● EXERCISE GOAL:
Check every line of the data below for the word "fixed". Copy the ones that have it.

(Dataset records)

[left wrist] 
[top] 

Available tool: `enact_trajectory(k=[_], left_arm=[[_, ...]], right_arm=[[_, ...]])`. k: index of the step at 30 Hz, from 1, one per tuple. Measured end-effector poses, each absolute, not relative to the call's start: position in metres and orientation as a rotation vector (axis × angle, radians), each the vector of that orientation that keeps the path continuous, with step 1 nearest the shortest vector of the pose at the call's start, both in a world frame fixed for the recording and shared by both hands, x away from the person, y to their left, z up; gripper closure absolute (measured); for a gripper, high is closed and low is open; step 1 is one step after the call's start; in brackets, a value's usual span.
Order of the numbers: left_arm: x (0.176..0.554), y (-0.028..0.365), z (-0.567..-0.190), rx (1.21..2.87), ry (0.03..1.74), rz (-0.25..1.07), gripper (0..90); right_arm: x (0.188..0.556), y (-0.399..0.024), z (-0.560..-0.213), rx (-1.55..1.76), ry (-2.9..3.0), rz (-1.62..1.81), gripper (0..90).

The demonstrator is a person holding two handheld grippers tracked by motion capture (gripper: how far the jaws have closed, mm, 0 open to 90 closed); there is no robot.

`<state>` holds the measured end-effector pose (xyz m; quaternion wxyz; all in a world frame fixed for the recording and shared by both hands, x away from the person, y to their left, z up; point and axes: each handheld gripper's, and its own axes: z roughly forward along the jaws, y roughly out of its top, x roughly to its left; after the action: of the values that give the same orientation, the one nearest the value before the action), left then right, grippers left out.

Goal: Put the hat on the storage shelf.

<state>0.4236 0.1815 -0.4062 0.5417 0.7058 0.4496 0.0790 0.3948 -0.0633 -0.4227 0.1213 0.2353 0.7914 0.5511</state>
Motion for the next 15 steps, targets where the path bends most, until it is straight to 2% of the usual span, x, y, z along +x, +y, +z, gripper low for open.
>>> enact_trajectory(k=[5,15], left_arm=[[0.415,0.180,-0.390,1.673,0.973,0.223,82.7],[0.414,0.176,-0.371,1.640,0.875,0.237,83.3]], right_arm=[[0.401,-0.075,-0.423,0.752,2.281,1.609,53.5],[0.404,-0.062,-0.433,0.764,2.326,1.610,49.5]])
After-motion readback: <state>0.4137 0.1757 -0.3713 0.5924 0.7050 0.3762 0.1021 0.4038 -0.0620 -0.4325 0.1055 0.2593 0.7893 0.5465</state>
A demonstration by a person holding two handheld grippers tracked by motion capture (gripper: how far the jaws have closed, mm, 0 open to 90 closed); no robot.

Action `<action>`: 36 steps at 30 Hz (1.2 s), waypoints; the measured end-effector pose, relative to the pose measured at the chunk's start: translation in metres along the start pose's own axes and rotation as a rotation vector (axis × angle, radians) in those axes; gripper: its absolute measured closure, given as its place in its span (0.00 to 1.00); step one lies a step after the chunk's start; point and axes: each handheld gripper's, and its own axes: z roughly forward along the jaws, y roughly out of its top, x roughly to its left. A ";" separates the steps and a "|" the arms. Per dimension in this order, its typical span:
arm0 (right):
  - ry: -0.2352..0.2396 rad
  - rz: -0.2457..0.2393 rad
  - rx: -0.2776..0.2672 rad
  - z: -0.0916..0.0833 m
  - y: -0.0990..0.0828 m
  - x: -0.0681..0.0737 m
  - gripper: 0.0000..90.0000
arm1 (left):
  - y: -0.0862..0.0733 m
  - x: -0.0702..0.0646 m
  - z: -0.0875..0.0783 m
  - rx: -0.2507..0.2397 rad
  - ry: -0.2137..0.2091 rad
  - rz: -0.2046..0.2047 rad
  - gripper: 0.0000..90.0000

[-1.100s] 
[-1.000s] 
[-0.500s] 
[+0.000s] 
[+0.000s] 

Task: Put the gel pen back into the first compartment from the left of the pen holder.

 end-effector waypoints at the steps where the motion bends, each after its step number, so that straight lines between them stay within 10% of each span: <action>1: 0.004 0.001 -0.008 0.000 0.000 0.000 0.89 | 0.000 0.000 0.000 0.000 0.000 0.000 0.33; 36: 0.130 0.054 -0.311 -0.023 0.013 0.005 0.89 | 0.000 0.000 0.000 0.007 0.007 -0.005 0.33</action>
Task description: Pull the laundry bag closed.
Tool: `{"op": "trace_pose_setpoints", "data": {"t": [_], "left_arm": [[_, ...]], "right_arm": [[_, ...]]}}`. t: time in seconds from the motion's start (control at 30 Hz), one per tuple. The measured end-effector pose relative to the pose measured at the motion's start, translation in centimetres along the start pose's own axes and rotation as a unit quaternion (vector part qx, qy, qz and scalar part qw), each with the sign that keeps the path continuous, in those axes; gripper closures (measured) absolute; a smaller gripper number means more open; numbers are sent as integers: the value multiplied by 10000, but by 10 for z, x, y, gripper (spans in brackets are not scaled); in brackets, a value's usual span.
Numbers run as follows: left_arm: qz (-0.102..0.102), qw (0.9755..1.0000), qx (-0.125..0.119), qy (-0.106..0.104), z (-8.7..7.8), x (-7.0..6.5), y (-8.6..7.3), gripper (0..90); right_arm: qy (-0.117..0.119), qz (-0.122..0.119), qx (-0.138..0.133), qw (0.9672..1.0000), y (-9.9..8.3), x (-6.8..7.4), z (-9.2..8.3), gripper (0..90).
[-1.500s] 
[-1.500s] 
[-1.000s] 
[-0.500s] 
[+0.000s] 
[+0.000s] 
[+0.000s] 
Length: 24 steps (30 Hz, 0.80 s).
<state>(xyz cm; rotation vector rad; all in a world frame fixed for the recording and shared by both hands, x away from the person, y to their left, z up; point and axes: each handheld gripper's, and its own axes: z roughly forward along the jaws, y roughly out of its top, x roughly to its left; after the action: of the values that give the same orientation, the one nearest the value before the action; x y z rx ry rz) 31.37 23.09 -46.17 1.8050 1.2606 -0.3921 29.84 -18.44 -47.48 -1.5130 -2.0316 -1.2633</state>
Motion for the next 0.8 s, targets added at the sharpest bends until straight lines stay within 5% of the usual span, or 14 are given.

● FINISHED EXERCISE:
Available tool: `enact_trajectory(k=[_], left_arm=[[_, ...]], right_arm=[[_, ...]])`. k: index of the step at 30 Hz, from 1, one per tuple. Measured end-effector poses, each absolute, not relative to the call's start: position in metres and orientation as a rotation vector (axis × angle, radians), each the vector of that orientation that keeps the path continuous, with step 1 nearest the shortest vector of the pose at the call's start, both in a world frame fixed for the recording and shared by both hands, x away from the person, y to their left, z up; gripper closure absolute (measured); for a gripper, high is closed and low is open; step 1 is one step after the call's start; in brackets, a value's usual span.
`<state>` holds the measured end-effector pose (xyz m; quaternion wxyz; all in a world frame fixed for the recording and shared by both hands, x away from the person, y to their left, z up; point and axes: each handheld gripper's, and its own axes: z roughly forward along the jaws, y roughly out of its top, x roughly to its left; after the action: of the values that give the same orientation, the one nearest the value before the action), left then right, grippers left out.
<state>(xyz cm; rotation vector rad; all in a world frame fixed for the recording and shared by both hands, x away from the person, y to their left, z up; point and axes: each handheld gripper's, and its own axes: z roughly forward along the jaws, y roughly out of its top, x roughly to its left; after the action: of the values that give the same orientation, the one nearest the value before the action; x y z rx ry rz) 31.37 23.09 -46.17 1.8050 1.2606 -0.3921 29.84 -18.44 -47.48 -1.5130 -2.0316 -1.2633</state>

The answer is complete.